Before Consolidation, the table is like below –
x
+---------+------------------+------------------+
| EventId | StartTime | EndTime |
+---------+------------------+------------------+
| 1 | 2020-11-05 10:05 | 2020-11-05 10:08 |
| 2 | 2020-11-05 10:15 | 2020-11-05 10:17 |
| 3 | 2020-11-05 10:20 | 2020-11-05 10:24 |
| 4 | 2020-11-05 10:25 | 2020-11-05 10:30 |
| 5 | 2020-11-05 10:40 | 2020-11-05 10:48 |
| 6 | 2020-11-05 10:58 | 2020-11-05 11:05 |
+---------+------------------+------------------+
It should look like below after consolidation –
| Consolidated StartTime | Consolidated EndTime |
|------------------------|----------------------|
| 2020-11-05 10:05 | 2020-11-05 10:08 |
| 2020-11-05 10:15 | 2020-11-05 10:30 |
| 2020-11-05 10:40 | 2020-11-05 10:48 |
| 2020-11-05 10:58 | 2020-11-05 11:05 |
Advertisement
Answer
This is a type of gaps-and-islands problem.

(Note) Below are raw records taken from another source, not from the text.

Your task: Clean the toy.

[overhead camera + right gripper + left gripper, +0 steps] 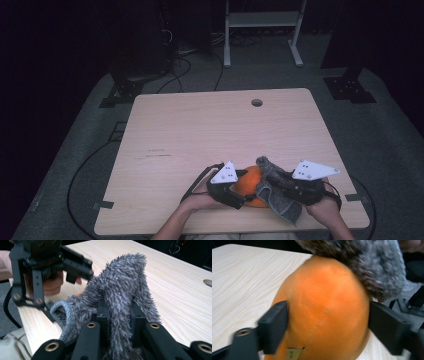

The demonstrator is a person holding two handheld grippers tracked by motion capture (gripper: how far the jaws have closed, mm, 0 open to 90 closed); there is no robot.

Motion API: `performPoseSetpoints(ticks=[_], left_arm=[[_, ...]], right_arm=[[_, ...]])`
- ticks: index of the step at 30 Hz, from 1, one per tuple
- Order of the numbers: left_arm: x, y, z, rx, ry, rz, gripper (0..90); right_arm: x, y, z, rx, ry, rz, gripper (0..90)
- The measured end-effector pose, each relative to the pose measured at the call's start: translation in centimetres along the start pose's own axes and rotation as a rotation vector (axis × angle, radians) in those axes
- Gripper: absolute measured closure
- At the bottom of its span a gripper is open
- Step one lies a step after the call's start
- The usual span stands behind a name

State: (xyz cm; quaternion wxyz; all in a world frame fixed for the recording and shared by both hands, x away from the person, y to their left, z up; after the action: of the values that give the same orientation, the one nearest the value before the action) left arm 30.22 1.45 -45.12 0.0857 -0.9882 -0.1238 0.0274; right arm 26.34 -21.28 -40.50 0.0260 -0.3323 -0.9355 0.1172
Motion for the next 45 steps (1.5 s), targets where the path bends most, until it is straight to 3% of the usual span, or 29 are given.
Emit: performPoseSetpoints(ticks=[2, 4, 7, 9, 11, 13, 16, 18, 20, 21, 23, 25, 28, 31, 33, 36, 38, 41, 43, 45], left_arm=[[0.1, 0.2, 0.0, 0.022, 0.008, -0.034, 8.9], [0.0, 0.6, 0.3, 0.036, 0.022, -0.036, 8.5], [-0.6, 1.0, 0.5, 0.008, 0.057, -0.075, 22.6], [-0.9, 0.7, -0.2, -0.001, 0.086, -0.098, 32.0], [-0.8, 0.1, -1.1, 0.008, 0.096, -0.111, 35.7], [-0.6, -0.5, -1.8, 0.041, 0.158, -0.163, 36.6], [0.0, -1.7, -2.7, 0.052, 0.173, -0.212, 36.9], [0.6, -2.4, -2.8, 0.075, 0.195, -0.271, 37.0], [1.3, -2.9, -2.3, 0.092, 0.184, -0.302, 37.0], [1.6, -2.9, -1.8, 0.113, 0.171, -0.301, 36.9], [1.7, -2.8, -1.3, 0.106, 0.138, -0.286, 35.4], [1.7, -2.7, -1.3, 0.098, 0.105, -0.239, 31.3], [1.6, -2.8, -1.3, 0.096, 0.087, -0.178, 29.2], [2.0, -3.7, -2.0, 0.03, 0.037, -0.103, 28.3], [2.1, -3.9, -2.3, -0.012, 0.035, -0.125, 28.2], [2.3, -3.2, -1.7, 0.022, 0.031, -0.16, 32.1], [2.3, -2.9, -1.2, 0.023, 0.011, -0.153, 33.7], [2.0, -2.8, -1.3, 0.058, 0.019, -0.142, 34.6], [1.8, -2.9, -1.3, 0.091, 0.023, -0.131, 35.5], [1.7, -3.1, -1.3, 0.13, 0.019, -0.101, 35.7]], right_arm=[[0.1, 0.1, 0.0, 0.0, 0.001, -0.007, 74.1], [0.2, 0.2, -0.2, 0.002, -0.007, -0.011, 74.0], [0.2, 0.1, -0.1, 0.014, -0.024, 0.012, 73.9], [-0.1, -0.1, -0.1, 0.005, -0.018, 0.03, 74.0], [-0.2, -0.2, -0.7, -0.024, -0.002, 0.036, 74.1], [0.2, 0.2, -1.7, -0.053, -0.01, 0.02, 74.1], [1.1, 2.3, -3.2, -0.079, -0.024, -0.033, 74.1], [1.1, 4.1, -3.6, -0.078, -0.029, -0.035, 74.0], [0.5, 5.5, -3.3, -0.065, -0.023, -0.022, 74.1], [0.2, 6.2, -2.8, -0.048, -0.016, -0.013, 74.1], [-0.4, 7.2, -1.6, -0.018, 0.013, -0.015, 74.1], [-1.0, 7.1, -0.8, -0.028, 0.063, -0.026, 74.1], [-1.2, 6.5, -0.3, -0.011, 0.068, -0.034, 74.1], [-0.9, 5.8, 0.6, 0.022, 0.045, -0.036, 74.2], [-0.8, 5.1, 1.1, 0.027, 0.049, -0.036, 74.1], [-0.9, 4.7, 1.4, 0.03, 0.06, -0.039, 74.0], [-1.2, 4.5, 1.7, 0.037, 0.069, -0.034, 74.0], [-1.5, 4.4, 2.0, 0.041, 0.072, -0.024, 74.0], [-1.7, 4.2, 2.0, 0.054, 0.058, 0.008, 73.9], [-2.0, 3.9, 1.8, 0.044, 0.091, 0.02, 73.9]])
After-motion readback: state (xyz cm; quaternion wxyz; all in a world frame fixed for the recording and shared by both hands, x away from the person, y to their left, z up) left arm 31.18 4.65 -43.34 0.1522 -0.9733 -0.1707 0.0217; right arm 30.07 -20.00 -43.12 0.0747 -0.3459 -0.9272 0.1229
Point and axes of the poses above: each handheld gripper's, and its own axes: y roughly forward along the jaws, z roughly out of its underside, x roughly to its left, the point moved 2 cm from there along y, roughly forward along the jaws, and after that the axes turned 15 degrees about -x, right-handed, at the moved point
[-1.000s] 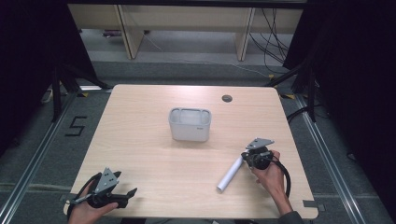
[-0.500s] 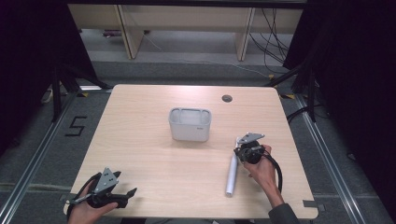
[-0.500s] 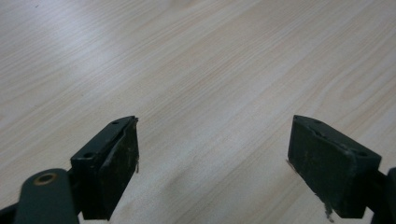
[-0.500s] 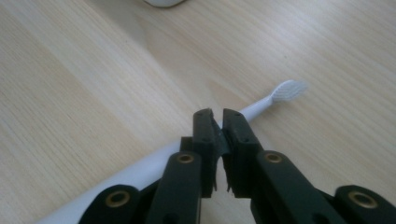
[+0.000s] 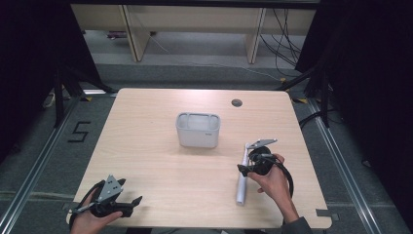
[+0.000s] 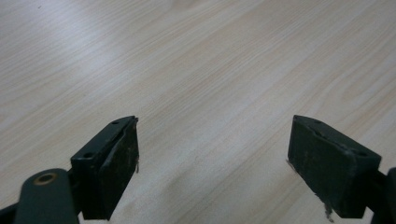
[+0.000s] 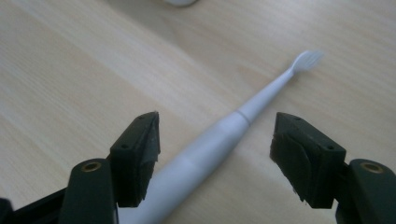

For this problem, use lag()
and a cumulative sum:
select min(starttime), max(endtime)
from (select t.*,
sum(case when prev_endtime >= dateadd(minute, 5, starttime) then 0 else 1 end) over
(order by eventid) as island_num
from (select t.*,
lag(endtime) over (order by eventid) as prev_endtime
from t
) t
) t
group by island_num;
The lag()
gets the previous endtime
for comparison. The middle query determines when a new “island” starts. This occurs when there is more than 5 minutes between the previous endtime
and current starttime
. The outer query then aggregates to get the final result.